> _Saved entries_:
*** Begin section ***
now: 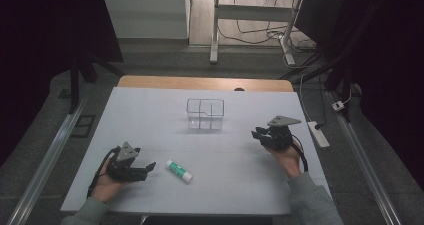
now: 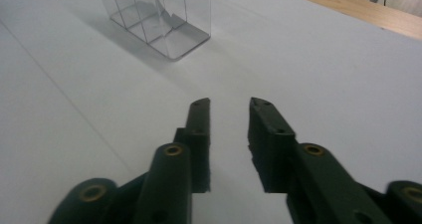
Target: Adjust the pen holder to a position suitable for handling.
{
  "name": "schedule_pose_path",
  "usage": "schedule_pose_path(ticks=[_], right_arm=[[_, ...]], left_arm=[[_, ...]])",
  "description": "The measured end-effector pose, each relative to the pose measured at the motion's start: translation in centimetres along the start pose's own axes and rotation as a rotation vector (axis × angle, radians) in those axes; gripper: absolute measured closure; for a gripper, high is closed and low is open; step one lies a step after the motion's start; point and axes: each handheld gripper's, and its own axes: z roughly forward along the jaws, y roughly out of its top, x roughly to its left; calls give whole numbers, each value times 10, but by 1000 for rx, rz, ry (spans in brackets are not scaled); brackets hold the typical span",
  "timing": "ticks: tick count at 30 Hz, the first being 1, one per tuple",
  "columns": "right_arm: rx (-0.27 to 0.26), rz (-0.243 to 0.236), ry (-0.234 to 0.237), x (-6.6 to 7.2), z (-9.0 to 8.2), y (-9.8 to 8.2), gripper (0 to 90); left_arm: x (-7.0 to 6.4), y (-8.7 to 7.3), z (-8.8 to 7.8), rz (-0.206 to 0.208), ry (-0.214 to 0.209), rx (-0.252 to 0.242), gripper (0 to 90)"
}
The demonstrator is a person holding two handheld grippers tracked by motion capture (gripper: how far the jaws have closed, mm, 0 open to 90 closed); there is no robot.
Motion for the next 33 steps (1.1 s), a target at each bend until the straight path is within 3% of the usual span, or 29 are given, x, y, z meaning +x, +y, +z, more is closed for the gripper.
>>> schedule_pose_path(ticks=[6,15,22,33], right_arm=[[-35,6,-8,6,-28,-20,536],[-58,-1,8,13,-53,-45,454],[-57,-10,13,17,-59,-57,418],[-44,-4,16,15,-58,-61,410]], left_arm=[[1,0,0,-5,0,-4,211],[2,2,0,-8,-4,-14,214],[2,6,-1,7,-1,-21,223],[1,11,-1,31,-30,-29,235]])
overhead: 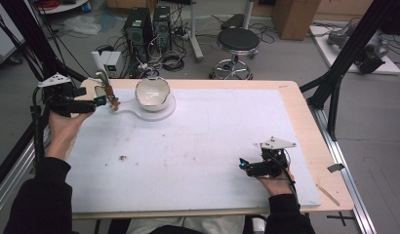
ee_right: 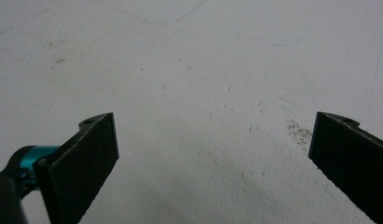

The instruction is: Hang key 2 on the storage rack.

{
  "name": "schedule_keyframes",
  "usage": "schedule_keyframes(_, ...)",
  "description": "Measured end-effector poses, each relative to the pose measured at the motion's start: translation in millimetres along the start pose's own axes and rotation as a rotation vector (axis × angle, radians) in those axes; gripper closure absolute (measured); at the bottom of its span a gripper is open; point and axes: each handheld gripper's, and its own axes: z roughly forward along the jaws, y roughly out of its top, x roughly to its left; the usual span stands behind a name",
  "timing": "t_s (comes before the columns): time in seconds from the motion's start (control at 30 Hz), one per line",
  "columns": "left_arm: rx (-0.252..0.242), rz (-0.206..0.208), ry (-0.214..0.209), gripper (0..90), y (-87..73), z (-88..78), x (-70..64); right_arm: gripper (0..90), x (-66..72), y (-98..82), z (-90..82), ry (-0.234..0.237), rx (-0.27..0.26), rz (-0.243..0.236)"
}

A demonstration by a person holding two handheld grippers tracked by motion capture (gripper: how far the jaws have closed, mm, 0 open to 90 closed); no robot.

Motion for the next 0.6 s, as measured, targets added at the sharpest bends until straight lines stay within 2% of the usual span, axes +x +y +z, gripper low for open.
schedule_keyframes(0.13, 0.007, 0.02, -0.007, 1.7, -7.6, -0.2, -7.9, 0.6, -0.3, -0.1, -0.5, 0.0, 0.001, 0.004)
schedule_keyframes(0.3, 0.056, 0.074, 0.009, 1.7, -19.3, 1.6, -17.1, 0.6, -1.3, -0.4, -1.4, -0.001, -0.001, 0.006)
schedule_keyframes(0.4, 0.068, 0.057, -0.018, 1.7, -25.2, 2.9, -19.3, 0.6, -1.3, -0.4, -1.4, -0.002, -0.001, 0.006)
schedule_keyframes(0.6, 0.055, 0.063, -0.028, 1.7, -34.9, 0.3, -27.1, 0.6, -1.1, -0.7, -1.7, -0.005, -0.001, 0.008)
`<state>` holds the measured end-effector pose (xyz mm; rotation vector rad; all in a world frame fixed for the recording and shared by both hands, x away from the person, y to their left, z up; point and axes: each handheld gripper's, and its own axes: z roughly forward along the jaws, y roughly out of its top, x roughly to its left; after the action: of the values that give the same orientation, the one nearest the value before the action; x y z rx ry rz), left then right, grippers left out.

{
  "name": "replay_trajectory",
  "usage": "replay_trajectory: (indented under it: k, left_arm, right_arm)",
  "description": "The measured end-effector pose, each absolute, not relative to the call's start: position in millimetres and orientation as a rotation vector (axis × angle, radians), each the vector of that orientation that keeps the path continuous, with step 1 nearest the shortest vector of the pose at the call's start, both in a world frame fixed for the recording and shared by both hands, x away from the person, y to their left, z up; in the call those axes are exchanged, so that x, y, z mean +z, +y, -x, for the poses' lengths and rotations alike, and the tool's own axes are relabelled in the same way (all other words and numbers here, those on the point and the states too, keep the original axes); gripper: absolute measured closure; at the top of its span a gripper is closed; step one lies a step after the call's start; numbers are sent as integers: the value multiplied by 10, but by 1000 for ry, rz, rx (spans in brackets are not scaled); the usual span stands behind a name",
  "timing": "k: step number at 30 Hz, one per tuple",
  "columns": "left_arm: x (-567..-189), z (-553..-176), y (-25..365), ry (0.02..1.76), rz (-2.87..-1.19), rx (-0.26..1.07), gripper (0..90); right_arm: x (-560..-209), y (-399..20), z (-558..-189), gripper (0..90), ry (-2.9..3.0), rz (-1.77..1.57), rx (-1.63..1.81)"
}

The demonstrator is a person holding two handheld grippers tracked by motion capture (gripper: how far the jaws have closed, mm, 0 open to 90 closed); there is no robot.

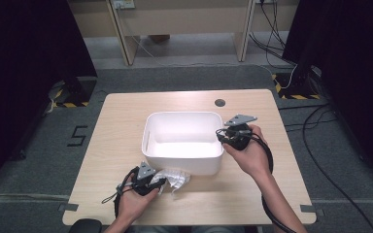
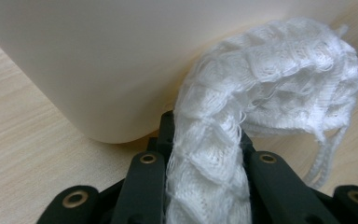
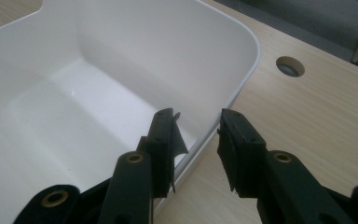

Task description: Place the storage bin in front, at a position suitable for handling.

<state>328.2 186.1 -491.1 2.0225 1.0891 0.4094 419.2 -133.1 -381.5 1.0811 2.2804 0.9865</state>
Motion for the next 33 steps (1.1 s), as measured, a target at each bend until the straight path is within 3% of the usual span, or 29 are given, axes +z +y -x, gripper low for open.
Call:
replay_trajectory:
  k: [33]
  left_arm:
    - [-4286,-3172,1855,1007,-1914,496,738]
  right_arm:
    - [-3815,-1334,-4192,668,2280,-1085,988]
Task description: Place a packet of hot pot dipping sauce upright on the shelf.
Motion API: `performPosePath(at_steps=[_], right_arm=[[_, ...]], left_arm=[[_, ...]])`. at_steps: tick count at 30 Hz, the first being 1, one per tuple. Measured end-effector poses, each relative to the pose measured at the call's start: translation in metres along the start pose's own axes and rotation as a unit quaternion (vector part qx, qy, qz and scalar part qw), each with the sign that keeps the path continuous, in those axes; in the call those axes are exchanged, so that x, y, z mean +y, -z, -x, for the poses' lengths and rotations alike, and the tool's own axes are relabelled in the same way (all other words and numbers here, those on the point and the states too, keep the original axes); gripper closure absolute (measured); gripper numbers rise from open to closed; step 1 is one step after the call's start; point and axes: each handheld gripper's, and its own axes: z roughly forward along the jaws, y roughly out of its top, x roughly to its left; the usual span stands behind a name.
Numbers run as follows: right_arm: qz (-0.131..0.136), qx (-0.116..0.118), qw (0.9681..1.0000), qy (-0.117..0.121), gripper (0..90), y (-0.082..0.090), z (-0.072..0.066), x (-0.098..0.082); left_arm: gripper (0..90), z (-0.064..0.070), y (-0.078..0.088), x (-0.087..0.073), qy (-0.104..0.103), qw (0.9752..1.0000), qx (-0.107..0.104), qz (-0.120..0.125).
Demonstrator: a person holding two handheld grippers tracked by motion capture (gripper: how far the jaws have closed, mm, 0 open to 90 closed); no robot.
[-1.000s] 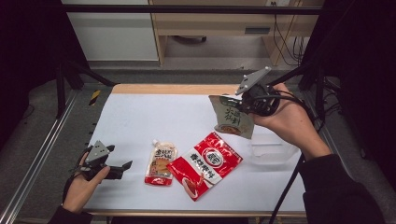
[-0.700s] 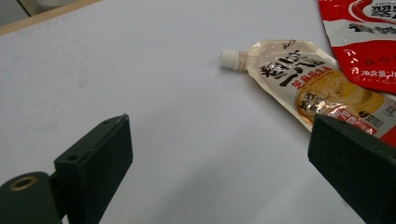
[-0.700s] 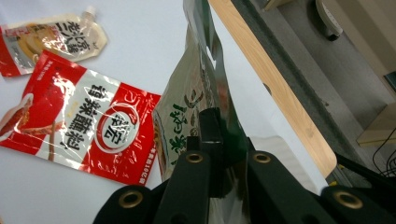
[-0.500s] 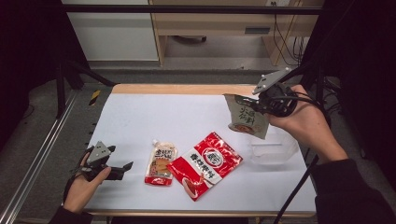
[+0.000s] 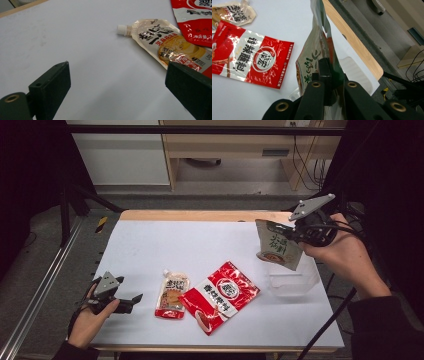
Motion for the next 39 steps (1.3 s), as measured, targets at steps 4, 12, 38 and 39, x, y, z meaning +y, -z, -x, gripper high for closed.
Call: performPosePath(at_steps=[4, 12, 38, 39], right_arm=[[-0.002, 0.002, 1.0, -0.002, 90.0, 0.001, 0.003, -0.009], [0.004, 0.02, 0.9998, -0.009, 90.0, -0.001, 0.012, -0.031], [0.027, 0.084, 0.996, -0.014, 90.0, -0.016, 0.029, -0.076], [0.029, 0.088, 0.9956, -0.013, 90.0, -0.016, 0.029, -0.076]], left_arm=[[6.3, 0.0, 0.0, 0.0, 0.0, 1.0, 0.001, 0.0], [6.3, 0.001, -0.001, 0.0, 0.0, 1.0, 0.0, -0.003], [6.3, -0.002, -0.004, -0.001, 0.005, 0.9999, 0.006, -0.01], [6.3, -0.002, -0.004, -0.002, 0.005, 0.9999, 0.006, -0.011]])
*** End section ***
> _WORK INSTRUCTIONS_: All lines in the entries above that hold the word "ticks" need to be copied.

> _ANSWER BOX_:
  "usage": "schedule_pose_path(ticks=[_], right_arm=[[_, ...]], left_arm=[[_, ...]])",
  "timing": "ticks: tick count at 30 Hz, the first being 1, one per tuple",
>>> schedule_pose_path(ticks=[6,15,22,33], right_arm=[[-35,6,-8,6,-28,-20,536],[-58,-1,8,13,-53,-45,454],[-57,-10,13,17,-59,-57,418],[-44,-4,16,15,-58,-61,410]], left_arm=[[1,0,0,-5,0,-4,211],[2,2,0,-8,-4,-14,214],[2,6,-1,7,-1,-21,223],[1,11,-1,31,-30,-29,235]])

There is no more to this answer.